* **PROBLEM TO WORK ON**: The result should be every line in the data below that carries the string "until".

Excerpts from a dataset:
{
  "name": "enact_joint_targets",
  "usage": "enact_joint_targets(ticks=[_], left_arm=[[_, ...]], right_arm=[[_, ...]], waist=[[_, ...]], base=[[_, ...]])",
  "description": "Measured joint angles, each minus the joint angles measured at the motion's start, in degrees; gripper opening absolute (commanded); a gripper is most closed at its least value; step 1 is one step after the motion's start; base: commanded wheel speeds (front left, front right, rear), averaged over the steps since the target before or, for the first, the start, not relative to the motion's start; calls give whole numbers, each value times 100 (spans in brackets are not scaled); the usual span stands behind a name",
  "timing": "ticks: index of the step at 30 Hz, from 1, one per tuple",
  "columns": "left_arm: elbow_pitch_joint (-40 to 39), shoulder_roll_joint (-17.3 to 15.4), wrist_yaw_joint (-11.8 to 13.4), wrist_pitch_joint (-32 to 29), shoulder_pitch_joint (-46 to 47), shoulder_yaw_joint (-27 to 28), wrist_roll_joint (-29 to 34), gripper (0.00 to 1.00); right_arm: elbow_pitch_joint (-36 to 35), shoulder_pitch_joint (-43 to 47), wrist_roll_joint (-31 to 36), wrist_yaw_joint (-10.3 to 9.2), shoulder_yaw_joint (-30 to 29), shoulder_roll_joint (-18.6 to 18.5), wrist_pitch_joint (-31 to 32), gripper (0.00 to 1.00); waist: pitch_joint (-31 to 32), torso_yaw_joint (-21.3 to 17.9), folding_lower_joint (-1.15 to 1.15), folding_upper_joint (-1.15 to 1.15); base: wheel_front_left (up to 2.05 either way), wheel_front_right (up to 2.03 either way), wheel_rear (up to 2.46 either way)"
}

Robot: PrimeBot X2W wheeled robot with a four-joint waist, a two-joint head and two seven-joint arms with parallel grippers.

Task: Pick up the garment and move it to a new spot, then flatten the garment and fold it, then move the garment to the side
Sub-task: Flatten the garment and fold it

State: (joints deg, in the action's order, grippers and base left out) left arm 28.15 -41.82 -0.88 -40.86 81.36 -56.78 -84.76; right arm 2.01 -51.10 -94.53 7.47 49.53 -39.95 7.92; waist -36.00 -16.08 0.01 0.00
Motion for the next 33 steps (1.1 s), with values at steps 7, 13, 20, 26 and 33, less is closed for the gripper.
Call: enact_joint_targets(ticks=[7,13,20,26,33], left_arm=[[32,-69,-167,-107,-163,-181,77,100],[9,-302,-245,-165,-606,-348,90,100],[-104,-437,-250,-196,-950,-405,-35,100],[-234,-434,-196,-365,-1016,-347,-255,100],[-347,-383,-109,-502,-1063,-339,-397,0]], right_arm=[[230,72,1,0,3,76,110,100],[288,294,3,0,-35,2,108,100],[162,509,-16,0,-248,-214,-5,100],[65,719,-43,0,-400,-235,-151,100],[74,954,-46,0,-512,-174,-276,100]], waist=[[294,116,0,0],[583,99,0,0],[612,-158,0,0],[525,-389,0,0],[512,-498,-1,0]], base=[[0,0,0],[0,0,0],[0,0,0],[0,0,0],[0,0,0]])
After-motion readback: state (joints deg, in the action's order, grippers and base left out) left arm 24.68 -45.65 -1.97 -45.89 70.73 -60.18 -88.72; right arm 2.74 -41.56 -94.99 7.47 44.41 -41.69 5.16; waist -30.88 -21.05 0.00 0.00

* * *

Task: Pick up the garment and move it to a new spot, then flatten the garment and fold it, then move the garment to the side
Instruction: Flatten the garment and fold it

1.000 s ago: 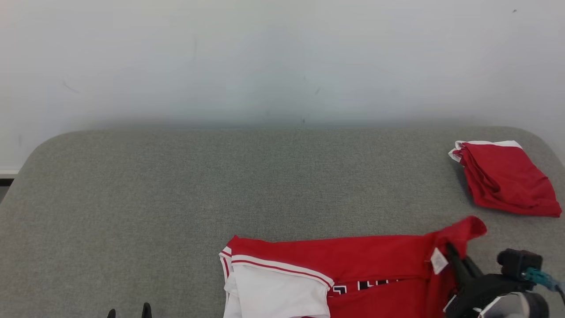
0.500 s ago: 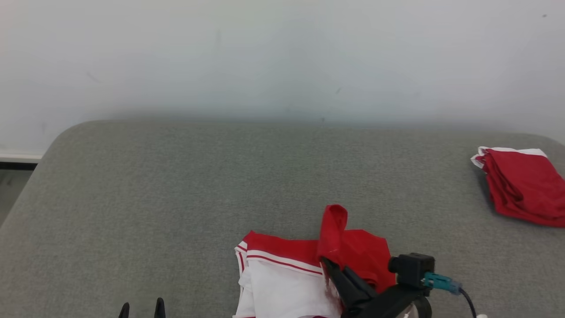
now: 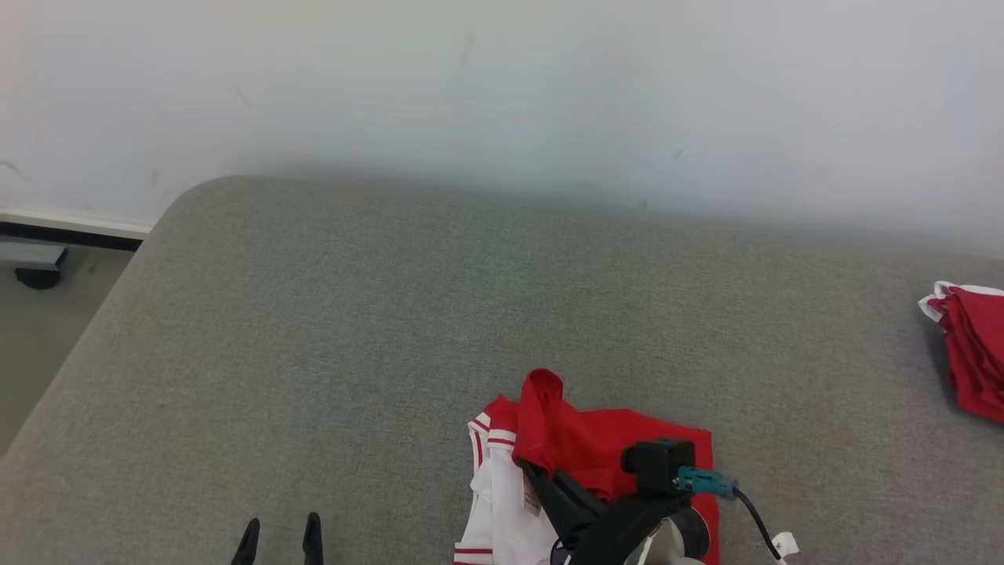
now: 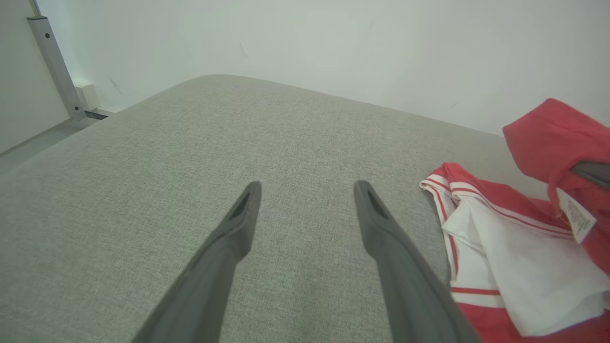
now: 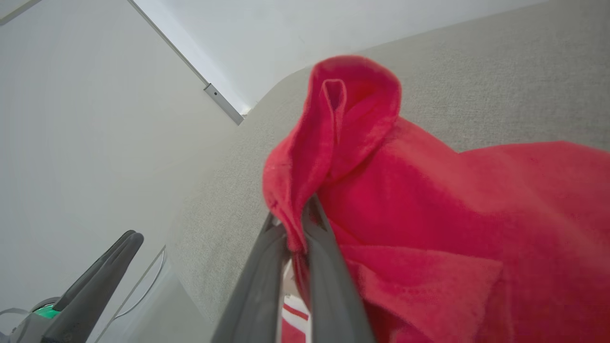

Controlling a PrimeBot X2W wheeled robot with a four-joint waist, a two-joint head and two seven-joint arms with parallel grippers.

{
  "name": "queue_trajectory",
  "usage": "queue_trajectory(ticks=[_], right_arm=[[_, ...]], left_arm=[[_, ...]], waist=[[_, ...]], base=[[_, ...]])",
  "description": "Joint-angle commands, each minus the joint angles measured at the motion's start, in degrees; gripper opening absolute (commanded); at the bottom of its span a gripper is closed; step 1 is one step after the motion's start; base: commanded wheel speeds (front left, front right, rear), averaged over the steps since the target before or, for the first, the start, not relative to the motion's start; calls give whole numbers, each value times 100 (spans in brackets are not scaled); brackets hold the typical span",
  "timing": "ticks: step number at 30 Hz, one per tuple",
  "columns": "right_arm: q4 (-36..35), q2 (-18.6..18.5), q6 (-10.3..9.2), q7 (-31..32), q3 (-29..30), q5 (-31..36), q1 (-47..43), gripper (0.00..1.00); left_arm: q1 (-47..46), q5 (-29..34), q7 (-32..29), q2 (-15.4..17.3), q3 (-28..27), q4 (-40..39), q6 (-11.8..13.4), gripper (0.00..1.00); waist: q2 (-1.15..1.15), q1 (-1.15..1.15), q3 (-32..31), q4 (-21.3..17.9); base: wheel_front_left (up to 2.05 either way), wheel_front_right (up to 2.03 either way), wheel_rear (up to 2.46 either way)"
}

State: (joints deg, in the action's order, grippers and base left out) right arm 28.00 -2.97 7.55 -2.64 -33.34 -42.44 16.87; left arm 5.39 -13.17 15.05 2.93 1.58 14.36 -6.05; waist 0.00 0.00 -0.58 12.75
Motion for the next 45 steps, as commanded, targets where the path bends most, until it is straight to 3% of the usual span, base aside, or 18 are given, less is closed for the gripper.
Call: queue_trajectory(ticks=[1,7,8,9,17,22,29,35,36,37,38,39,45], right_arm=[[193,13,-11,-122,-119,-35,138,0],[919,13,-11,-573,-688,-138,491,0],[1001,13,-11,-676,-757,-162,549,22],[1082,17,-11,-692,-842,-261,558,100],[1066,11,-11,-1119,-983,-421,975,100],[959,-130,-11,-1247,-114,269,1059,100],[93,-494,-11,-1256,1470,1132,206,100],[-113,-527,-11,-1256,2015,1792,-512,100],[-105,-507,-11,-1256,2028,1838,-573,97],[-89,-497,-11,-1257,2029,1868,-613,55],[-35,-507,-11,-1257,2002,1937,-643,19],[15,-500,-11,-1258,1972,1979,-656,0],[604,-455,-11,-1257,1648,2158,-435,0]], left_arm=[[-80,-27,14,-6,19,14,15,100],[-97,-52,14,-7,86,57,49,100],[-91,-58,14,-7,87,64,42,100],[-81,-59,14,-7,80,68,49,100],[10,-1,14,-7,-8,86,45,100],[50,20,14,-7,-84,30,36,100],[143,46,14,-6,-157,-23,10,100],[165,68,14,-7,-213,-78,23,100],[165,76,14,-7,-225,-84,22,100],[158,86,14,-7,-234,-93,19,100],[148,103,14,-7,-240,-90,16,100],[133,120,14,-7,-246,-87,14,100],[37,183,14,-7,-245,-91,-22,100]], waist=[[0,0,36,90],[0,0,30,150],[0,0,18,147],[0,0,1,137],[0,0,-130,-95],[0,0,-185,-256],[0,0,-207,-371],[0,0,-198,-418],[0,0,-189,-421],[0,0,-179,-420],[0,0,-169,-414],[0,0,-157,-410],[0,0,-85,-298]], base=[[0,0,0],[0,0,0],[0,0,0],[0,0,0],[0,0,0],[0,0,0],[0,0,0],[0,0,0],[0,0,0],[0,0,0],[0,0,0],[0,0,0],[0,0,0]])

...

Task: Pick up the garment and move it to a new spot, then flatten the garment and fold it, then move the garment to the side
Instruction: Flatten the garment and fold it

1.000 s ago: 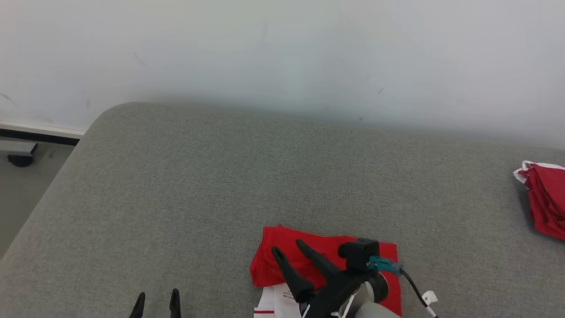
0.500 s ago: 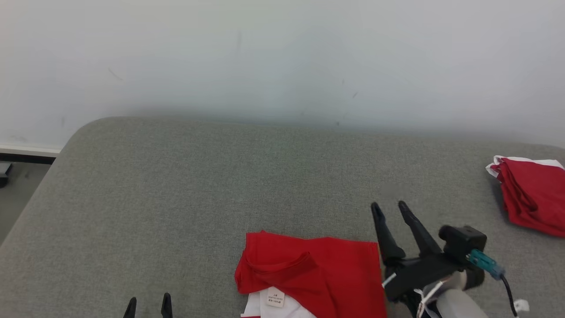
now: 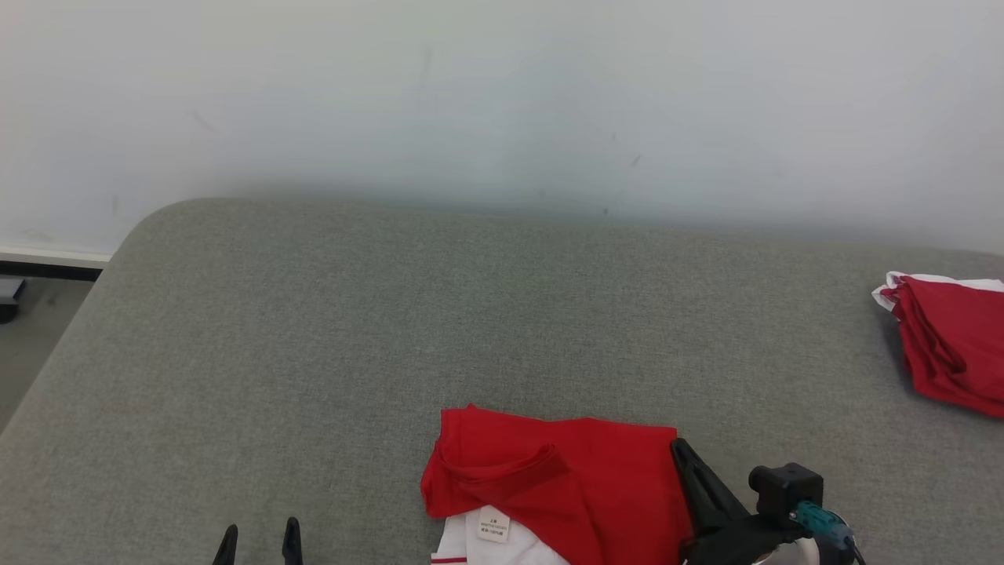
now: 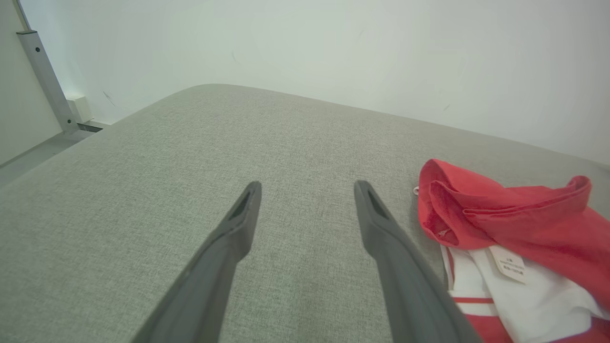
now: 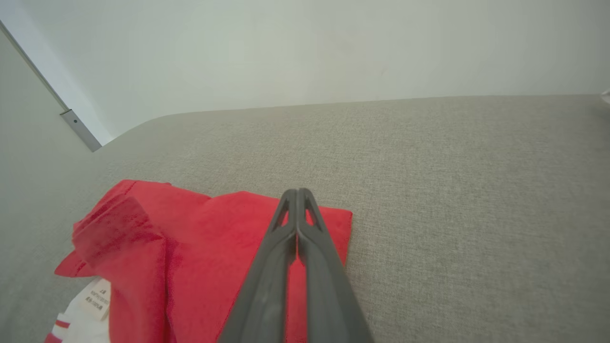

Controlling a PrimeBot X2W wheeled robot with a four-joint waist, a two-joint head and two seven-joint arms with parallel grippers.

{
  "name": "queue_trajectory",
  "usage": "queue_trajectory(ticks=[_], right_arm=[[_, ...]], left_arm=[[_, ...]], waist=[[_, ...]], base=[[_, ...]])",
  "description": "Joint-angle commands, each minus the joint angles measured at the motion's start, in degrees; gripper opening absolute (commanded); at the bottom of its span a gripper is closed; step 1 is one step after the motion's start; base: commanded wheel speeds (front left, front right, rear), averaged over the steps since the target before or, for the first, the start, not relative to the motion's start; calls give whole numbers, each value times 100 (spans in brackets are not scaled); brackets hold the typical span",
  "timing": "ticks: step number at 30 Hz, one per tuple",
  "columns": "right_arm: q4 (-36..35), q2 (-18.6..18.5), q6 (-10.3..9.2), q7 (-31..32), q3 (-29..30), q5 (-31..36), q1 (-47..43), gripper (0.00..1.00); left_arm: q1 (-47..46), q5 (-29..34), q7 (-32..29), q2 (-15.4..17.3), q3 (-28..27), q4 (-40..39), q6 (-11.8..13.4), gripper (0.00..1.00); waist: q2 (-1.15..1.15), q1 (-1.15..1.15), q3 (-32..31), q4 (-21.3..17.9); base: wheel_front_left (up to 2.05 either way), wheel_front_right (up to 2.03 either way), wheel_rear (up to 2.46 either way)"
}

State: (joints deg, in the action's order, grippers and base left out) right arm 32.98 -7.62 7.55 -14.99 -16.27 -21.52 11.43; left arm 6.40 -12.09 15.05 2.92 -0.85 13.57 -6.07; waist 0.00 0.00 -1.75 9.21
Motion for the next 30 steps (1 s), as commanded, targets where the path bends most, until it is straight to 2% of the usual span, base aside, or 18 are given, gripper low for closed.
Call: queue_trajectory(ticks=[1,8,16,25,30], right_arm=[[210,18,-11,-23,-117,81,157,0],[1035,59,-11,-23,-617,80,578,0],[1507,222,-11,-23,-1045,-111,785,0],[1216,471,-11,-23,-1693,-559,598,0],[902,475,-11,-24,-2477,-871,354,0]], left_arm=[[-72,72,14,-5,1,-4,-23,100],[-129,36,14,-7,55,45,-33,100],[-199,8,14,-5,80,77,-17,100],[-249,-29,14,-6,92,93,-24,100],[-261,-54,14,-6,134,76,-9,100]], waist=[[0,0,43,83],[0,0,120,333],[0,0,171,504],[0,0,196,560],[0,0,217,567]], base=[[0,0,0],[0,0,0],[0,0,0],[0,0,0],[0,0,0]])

* **RESULT OF THE EXERCISE**:
Motion for the next 45 steps, as commanded, targets where the path bends most, until it is straight to 3% of the usual span, base aside, or 18 are given, less is closed for the gripper.
Motion for the next 30 steps (1 s), as commanded, targets where the path bends most, until it is straight to 2% of the usual span, base aside, or 18 are given, gripper low for closed.

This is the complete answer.